Source material =>
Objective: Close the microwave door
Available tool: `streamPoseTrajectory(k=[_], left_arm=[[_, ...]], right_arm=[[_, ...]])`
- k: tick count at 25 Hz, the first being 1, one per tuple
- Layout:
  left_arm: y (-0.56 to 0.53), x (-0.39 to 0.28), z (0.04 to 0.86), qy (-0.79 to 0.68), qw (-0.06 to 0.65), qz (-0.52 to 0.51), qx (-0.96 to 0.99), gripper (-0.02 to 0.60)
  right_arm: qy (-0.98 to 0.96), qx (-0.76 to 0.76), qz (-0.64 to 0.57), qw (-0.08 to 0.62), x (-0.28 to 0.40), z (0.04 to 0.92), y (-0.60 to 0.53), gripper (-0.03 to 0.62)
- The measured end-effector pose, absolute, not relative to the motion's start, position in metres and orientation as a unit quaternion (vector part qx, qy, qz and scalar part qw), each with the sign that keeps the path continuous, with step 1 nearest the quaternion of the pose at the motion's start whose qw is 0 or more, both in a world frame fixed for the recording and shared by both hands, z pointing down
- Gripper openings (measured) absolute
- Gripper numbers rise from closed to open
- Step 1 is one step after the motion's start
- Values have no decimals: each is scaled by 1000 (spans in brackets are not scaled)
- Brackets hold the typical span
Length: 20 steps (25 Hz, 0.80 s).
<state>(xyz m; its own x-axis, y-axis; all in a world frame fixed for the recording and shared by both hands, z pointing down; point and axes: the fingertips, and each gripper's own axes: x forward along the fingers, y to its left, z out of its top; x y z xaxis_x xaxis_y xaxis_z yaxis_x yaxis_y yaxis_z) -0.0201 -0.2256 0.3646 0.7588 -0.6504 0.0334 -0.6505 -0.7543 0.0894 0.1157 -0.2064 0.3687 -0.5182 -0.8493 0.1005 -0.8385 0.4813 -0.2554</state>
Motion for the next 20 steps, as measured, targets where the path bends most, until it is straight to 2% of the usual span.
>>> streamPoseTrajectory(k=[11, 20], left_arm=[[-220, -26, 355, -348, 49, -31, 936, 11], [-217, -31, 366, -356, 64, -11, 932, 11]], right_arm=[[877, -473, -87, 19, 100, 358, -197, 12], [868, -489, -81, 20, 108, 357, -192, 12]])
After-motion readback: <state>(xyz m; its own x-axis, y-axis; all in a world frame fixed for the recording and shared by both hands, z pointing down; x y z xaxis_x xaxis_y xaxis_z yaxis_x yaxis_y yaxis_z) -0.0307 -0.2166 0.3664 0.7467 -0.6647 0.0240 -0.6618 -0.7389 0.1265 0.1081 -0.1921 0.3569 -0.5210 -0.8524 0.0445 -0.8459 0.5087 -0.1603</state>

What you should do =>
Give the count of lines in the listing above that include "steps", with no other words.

Written response =>
2